= Beta1-adrenergic agonist =

β_{1}-Adrenergic receptor agonists, also known as beta-1 agonists, are a class of drugs that bind selectively to the β_{1}-adrenergic receptor. As a result, they act more selectively upon the heart. β-Adrenoceptors typically bind to norepinephrine release by sympathetic adrenergic nerves and to circulating epinephrine.

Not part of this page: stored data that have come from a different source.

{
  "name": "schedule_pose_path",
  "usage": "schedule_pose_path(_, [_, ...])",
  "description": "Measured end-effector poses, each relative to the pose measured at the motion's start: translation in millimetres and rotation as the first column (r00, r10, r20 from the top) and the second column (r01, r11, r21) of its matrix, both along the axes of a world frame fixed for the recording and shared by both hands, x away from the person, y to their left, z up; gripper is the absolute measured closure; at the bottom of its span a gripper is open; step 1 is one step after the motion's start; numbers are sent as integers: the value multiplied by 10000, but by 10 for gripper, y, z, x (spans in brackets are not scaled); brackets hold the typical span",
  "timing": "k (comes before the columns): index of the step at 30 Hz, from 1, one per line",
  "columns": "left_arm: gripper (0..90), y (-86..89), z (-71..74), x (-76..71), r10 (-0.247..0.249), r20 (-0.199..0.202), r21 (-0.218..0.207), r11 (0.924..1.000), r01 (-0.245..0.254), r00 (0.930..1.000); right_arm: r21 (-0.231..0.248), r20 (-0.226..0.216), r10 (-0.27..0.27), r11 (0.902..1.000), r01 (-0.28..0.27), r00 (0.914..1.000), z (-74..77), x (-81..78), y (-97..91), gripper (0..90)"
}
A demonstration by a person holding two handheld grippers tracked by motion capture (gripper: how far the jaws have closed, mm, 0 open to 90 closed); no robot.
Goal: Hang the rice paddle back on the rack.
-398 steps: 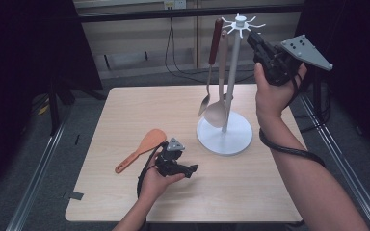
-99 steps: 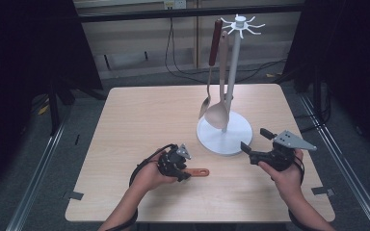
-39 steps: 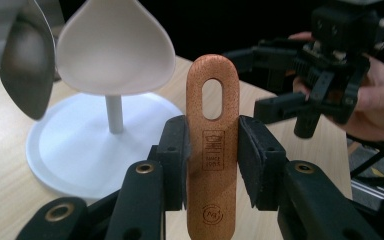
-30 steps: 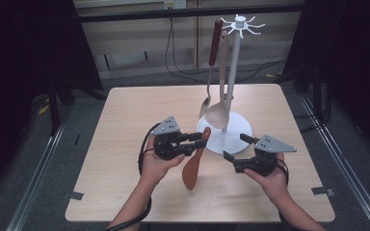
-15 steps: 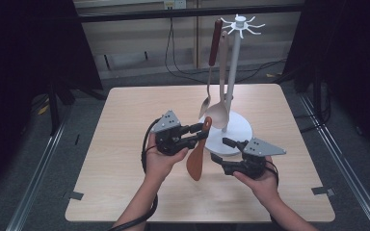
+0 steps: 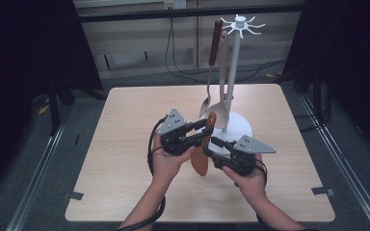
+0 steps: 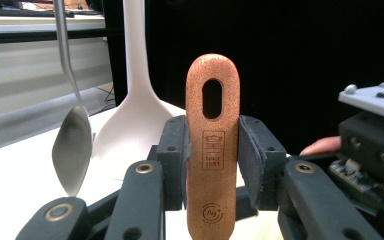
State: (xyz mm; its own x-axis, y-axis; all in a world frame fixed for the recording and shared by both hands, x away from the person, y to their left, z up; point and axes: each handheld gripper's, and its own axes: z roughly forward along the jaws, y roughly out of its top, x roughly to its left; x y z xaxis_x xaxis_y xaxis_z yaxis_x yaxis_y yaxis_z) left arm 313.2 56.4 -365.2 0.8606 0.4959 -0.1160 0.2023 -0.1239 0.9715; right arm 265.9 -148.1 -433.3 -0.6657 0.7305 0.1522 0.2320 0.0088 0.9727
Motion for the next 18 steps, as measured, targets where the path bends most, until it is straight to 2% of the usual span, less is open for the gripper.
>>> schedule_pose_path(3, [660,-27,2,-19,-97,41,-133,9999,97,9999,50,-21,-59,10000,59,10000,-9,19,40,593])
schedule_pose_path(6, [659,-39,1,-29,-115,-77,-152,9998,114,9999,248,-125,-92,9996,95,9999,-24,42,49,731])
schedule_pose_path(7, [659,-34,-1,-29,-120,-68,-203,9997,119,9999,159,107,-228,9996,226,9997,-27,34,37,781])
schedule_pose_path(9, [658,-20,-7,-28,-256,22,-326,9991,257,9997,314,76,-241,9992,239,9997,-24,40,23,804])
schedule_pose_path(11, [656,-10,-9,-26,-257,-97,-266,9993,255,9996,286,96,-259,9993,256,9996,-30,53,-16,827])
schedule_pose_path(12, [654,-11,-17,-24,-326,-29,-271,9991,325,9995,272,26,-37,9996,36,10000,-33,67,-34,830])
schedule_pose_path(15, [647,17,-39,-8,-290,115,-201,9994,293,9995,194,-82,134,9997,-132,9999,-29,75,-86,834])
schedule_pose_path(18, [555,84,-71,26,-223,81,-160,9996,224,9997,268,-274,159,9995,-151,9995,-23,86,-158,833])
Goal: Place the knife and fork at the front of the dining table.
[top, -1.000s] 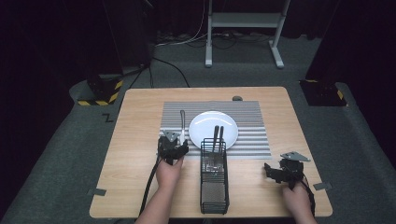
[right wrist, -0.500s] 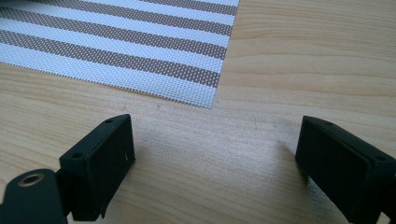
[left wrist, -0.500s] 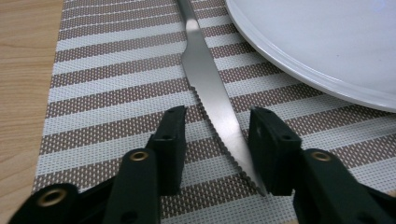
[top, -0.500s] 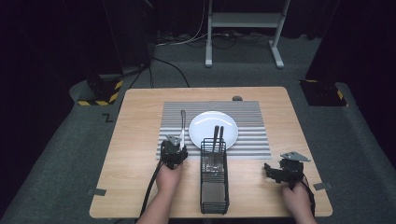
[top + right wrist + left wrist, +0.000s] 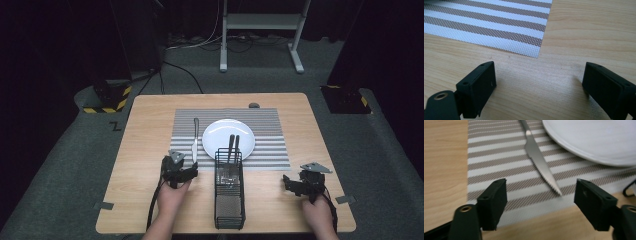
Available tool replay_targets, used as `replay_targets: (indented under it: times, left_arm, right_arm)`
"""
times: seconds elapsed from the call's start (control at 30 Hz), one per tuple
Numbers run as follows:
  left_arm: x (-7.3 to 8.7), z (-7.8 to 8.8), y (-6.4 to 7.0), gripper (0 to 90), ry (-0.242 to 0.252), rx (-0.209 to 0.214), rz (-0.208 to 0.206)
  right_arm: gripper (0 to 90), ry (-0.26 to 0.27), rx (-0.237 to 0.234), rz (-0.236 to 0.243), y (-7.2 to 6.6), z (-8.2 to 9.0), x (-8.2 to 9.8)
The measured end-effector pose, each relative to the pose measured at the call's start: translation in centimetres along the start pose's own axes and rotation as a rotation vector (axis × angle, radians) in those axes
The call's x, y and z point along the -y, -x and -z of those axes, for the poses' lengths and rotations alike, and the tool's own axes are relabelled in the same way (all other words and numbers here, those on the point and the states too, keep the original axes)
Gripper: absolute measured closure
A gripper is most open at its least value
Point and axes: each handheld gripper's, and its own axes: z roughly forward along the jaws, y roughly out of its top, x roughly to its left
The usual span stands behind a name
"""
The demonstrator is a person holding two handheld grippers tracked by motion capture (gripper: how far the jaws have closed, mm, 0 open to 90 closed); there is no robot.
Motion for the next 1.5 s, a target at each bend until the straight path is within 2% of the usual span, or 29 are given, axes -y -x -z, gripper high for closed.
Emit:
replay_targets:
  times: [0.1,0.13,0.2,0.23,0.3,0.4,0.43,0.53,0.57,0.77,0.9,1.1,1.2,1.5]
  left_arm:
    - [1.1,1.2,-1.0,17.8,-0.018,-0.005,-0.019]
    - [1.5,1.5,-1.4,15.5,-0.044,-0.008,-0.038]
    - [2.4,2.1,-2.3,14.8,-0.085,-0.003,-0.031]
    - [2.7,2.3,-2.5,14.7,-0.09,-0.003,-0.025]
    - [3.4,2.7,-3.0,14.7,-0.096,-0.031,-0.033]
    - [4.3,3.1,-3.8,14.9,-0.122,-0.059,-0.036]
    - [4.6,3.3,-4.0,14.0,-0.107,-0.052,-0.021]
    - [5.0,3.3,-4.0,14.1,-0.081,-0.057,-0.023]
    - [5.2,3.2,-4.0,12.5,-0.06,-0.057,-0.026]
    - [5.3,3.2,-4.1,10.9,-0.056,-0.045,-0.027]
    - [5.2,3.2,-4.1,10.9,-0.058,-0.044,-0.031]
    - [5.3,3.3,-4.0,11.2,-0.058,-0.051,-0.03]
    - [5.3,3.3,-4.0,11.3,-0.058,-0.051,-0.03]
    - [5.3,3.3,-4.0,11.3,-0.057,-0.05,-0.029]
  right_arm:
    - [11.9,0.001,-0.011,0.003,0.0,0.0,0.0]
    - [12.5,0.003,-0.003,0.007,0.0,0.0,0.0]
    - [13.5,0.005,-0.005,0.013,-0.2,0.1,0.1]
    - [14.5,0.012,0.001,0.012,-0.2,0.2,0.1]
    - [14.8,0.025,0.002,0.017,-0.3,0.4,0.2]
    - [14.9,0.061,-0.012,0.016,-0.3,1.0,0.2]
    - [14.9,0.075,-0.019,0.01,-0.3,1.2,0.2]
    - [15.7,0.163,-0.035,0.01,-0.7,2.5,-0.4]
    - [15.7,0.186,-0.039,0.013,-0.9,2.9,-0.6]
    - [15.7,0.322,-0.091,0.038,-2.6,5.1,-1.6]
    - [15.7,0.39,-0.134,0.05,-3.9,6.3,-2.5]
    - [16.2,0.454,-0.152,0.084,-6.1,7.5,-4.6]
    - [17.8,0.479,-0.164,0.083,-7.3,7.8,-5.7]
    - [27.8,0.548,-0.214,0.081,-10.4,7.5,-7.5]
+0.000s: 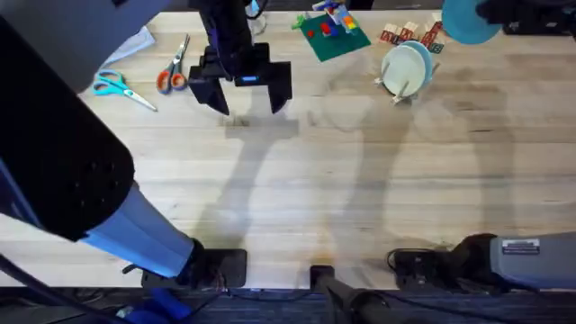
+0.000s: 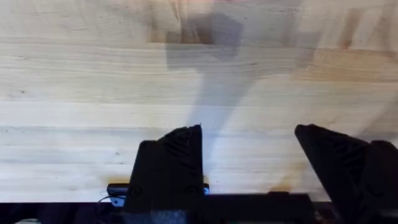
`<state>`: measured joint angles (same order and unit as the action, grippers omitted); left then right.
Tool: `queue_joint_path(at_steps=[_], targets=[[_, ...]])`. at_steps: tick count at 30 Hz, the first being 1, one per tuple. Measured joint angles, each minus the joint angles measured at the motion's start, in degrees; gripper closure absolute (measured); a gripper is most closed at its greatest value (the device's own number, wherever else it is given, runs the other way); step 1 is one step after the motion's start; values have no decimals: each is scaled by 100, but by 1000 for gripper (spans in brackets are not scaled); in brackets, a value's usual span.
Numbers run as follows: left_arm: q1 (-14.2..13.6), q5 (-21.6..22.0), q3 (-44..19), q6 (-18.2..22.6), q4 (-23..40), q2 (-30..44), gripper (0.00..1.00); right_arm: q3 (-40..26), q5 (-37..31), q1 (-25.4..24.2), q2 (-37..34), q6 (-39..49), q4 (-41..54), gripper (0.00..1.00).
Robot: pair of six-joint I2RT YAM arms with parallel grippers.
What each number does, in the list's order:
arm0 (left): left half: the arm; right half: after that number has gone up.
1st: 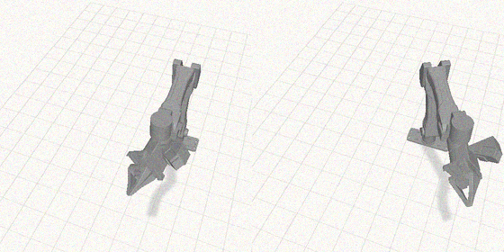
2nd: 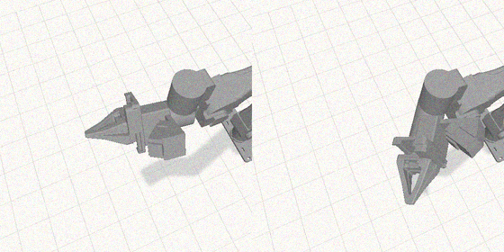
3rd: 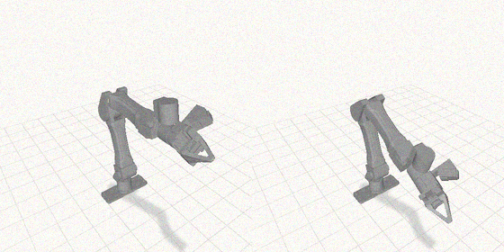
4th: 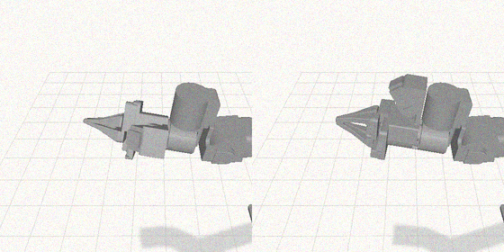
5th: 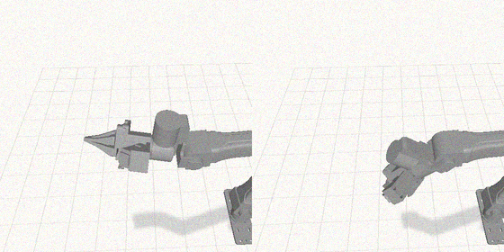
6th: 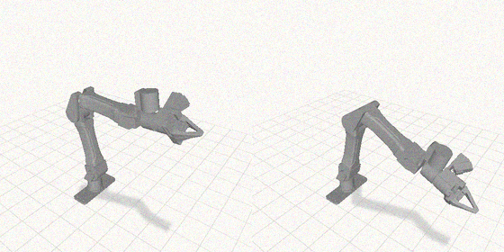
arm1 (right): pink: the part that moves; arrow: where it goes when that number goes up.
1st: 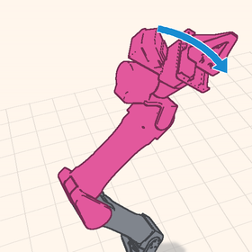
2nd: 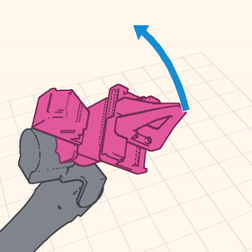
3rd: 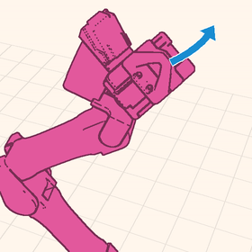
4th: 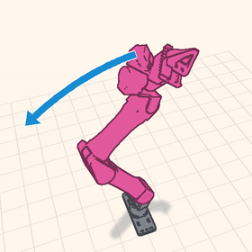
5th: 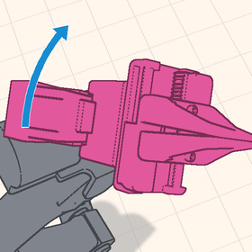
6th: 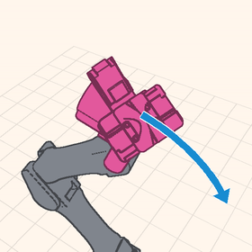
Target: Pick up the plates from the table one by one and place each into a slot on the dish rack.
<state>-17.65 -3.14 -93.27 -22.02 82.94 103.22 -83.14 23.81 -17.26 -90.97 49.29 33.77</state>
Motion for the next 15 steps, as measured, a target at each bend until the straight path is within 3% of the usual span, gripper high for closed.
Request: queue_joint_path(at_steps=[15], targets=[[0,0,0,0,0,-2,87,-1,0,144,-158,-348,296,970]])
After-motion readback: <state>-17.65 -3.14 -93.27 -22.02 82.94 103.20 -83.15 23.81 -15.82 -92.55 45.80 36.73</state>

The effect of β-adrenoceptors is cardiac stimulation, such as increased heart rate, heart contractility, heart conduction velocity, and heart relaxation.

== Examples ==
Examples include:

- Denopamine (selective β_{1} agonist)
- Dobutamine (β_{1}>β_{2} agonist)
- Xamoterol (β_{1} partial agonist)
- Epinephrine (non-selective)
- Norepinephrine (non-selective)
- Isoprenaline (non-selective)

Norepinephrine reuptake inhibitors, like atomoxetine, methylphenidate, and cocaine, as well as norepinephrine releasing agents, like amphetamine, ephedrine, pseudoephedrine, and phenylpropanolamine, indirectly activate β_{1}-adrenergic receptors (as well as other adrenergic receptors) by increasing norepinephrine and/or epinephrine levels. As a result, they can be referred to as indirectly acting sympathomimetics.